* ACTIVITY: Pictures aside, every line of the listing should be given again exactly.

* PROVIDED MATERIAL:
---

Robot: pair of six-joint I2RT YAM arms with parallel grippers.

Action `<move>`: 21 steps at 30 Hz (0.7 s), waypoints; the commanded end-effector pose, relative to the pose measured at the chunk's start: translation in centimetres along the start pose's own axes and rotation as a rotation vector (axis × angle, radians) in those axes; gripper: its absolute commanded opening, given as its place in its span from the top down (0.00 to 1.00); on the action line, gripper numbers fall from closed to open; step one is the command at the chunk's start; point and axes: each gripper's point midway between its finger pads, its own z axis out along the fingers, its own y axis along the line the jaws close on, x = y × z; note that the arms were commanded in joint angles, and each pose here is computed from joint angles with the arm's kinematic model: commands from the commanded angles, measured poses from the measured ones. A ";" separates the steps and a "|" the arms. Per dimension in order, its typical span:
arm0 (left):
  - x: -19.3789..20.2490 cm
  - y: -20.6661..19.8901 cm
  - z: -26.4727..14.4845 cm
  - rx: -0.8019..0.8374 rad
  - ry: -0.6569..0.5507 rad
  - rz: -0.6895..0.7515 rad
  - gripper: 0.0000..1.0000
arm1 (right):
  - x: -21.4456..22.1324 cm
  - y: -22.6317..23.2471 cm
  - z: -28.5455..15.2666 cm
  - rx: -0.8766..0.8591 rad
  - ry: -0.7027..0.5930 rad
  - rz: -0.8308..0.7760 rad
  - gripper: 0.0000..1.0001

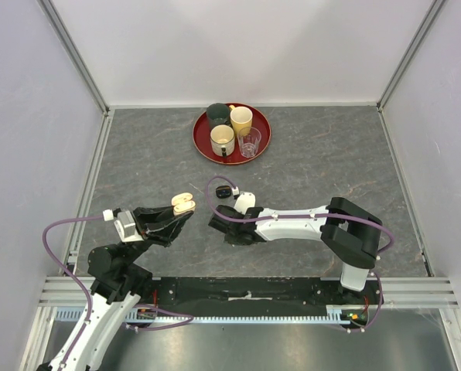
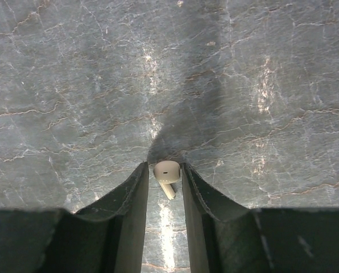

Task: Insert the wireless bluetooth earbuds into the charging case
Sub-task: Pick up the earbud from the center of the board.

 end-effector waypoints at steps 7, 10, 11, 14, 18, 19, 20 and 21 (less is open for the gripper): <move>-1.7 -0.1 -0.2 -0.005 -0.057 0.056 0.98 | -0.2 0.4 0.2 -0.001 -0.004 0.018 0.68; -1.7 -0.1 -0.2 -0.007 -0.056 0.055 0.98 | -0.3 0.3 0.1 0.002 -0.002 0.017 0.64; -1.7 -0.1 -0.2 -0.007 -0.054 0.053 0.98 | -0.2 0.3 0.1 0.002 0.000 0.016 0.61; -1.5 -0.1 -0.2 -0.005 -0.051 0.047 0.98 | -0.1 0.2 0.1 0.004 0.008 0.014 0.58; -1.4 -0.1 -0.2 -0.007 -0.050 0.040 0.98 | 0.1 -0.1 0.2 0.010 0.013 0.012 0.61; -1.4 -0.1 -0.2 -0.007 -0.049 0.040 0.98 | 0.1 -0.1 0.2 0.013 0.014 0.010 0.63; -1.3 -0.1 -0.2 -0.006 -0.048 0.038 0.98 | 0.1 -0.1 0.2 0.013 0.014 0.010 0.63; -1.3 -0.1 -0.2 -0.006 -0.048 0.037 0.98 | 0.1 -0.2 0.2 0.014 0.016 0.010 0.64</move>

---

* ANSWER AREA:
Robot: pair of six-joint I2RT YAM arms with parallel grippers.

Action `<move>`: 21 steps at 30 Hz (0.7 s), waypoints; the commanded end-effector pose, relative to the pose measured at the chunk's start: translation in centimetres along the start pose's own axes and rotation as a rotation vector (axis × angle, radians) in those axes; gripper: its absolute commanded opening, given as its place in its span from the top down (0.00 to 1.00); on the action line, gripper numbers fall from closed to open; step one is the command at the chunk's start; point and axes: each gripper's point midway between its finger pads, its own z axis out along the fingers, its own y axis along the line the jaws close on, x = y × z; note that the arms were commanded in joint angles, and each pose here is computed from joint angles with the arm's kinematic model: commands from the commanded angles, measured poses from the measured ones. A ";" separates the steps and a "|" the arms. Per dimension in order, its typical span:
arm0 (left):
  - x: -19.3789..20.2490 cm
  - y: -20.6661..19.8901 cm
  - z: -26.4727..14.4845 cm
  - rx: -0.8019..0.8374 rad
  - ry: -0.6569..0.5507 rad
  - rz: -0.6895..0.7515 rad
  - gripper: 0.0000..1.0000
arm1 (right):
  - x: -21.4456..22.1324 cm
  - y: -22.6317..23.2471 cm
  - z: -28.5455..15.2666 cm
  - rx: -0.8766..0.8591 rad
  - ry: -0.7027..0.5930 rad
  - rz: -0.8308..0.7760 rad
  - gripper: 0.0000..1.0001


Task: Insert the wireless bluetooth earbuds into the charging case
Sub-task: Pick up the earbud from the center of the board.

 end-effector waypoints at steps 7, 10, 11, 14, 18, 19, 20 and 21 (less is open for the gripper): <move>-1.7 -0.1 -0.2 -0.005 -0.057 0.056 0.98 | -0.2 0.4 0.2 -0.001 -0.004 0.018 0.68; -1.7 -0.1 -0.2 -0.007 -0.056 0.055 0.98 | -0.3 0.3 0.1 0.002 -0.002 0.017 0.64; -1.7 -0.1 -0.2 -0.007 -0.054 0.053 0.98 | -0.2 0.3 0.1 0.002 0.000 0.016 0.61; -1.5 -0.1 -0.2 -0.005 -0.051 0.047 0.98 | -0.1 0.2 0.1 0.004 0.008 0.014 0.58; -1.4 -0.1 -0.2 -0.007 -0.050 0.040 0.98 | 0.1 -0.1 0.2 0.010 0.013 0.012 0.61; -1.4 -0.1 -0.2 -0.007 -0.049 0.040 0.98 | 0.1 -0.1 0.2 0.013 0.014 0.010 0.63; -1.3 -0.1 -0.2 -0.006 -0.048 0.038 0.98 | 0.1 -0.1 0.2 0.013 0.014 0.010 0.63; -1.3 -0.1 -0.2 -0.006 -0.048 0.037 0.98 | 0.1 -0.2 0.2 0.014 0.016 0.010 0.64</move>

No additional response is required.